EXERCISE PROMPT:
Please return the lines of the data that contain "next".

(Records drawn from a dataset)
+-------+

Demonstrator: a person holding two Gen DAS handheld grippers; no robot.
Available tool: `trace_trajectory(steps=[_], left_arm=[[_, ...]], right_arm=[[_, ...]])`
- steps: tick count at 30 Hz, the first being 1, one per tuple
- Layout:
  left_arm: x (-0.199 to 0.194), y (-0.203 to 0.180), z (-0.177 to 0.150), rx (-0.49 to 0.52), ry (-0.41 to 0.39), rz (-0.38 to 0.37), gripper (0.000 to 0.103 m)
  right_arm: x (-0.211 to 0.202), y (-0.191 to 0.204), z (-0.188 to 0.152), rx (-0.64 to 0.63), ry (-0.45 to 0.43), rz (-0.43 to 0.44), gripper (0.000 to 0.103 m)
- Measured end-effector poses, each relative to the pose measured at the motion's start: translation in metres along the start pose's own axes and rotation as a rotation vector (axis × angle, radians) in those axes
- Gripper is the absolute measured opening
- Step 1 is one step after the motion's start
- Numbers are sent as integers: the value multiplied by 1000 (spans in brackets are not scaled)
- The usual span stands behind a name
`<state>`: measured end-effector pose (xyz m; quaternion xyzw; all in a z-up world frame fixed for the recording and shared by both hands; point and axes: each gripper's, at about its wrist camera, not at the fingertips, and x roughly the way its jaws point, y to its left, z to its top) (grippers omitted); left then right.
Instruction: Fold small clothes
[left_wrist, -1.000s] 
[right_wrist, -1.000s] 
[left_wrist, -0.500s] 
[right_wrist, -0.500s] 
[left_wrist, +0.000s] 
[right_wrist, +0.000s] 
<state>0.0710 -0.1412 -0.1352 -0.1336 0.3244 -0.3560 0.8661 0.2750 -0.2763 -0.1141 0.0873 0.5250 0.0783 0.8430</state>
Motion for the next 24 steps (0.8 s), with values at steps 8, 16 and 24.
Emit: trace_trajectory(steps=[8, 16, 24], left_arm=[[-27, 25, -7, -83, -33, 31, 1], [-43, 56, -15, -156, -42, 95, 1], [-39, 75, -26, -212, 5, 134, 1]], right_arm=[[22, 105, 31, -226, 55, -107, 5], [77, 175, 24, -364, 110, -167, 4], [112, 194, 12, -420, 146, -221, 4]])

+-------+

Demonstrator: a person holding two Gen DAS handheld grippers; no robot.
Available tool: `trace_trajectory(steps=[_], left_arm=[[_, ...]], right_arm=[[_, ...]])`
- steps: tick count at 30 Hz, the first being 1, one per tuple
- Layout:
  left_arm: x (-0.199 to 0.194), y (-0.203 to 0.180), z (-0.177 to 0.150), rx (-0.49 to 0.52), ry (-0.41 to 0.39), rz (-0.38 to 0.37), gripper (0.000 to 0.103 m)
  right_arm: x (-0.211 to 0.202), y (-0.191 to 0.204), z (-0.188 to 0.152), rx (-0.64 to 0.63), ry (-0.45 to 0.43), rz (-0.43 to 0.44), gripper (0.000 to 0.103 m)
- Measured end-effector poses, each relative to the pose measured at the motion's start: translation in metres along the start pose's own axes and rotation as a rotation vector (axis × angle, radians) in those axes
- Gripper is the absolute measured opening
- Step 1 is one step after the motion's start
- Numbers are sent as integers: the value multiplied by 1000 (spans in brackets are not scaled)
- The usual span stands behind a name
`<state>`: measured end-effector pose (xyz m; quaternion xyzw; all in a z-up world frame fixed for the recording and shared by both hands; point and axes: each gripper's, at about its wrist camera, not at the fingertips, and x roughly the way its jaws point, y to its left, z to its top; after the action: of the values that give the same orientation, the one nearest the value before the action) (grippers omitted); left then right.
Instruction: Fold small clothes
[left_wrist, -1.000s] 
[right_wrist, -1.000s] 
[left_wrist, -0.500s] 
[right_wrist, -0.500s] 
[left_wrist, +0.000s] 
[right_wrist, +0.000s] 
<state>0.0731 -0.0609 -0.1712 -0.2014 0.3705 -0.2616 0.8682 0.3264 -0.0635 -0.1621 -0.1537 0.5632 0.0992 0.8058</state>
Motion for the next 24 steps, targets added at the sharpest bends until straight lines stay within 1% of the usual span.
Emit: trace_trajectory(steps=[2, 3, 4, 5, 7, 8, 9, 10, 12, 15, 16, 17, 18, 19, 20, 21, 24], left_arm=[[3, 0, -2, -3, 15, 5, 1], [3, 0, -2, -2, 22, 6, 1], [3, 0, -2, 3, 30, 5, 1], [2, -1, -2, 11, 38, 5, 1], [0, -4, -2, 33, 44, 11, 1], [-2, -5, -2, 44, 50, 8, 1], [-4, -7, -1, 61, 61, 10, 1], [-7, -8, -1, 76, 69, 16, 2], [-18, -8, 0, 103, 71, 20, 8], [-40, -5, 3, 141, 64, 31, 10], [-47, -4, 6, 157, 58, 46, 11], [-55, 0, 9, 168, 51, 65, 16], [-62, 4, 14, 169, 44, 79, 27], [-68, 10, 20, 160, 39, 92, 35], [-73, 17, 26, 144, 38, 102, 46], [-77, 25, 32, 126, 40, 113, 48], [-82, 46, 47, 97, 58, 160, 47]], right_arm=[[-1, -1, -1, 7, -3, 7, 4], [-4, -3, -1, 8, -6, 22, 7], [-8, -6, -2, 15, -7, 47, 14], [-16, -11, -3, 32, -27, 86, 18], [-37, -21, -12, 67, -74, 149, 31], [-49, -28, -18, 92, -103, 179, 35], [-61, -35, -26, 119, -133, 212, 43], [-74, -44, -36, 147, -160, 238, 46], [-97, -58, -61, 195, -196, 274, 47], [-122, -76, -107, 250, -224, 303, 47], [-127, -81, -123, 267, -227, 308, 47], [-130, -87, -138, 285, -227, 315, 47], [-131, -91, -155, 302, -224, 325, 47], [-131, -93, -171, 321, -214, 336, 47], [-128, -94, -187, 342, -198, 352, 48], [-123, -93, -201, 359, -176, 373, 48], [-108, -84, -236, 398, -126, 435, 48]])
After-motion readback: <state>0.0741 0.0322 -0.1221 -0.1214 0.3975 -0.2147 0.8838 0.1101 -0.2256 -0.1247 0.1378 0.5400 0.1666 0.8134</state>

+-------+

ANSWER TO THIS EXERCISE:
Motion for the next 24 steps (0.8 s), with values at steps 8, 16 and 24.
Motion for the next 24 steps, targets added at the sharpest bends until straight lines stay within 1% of the usual span.

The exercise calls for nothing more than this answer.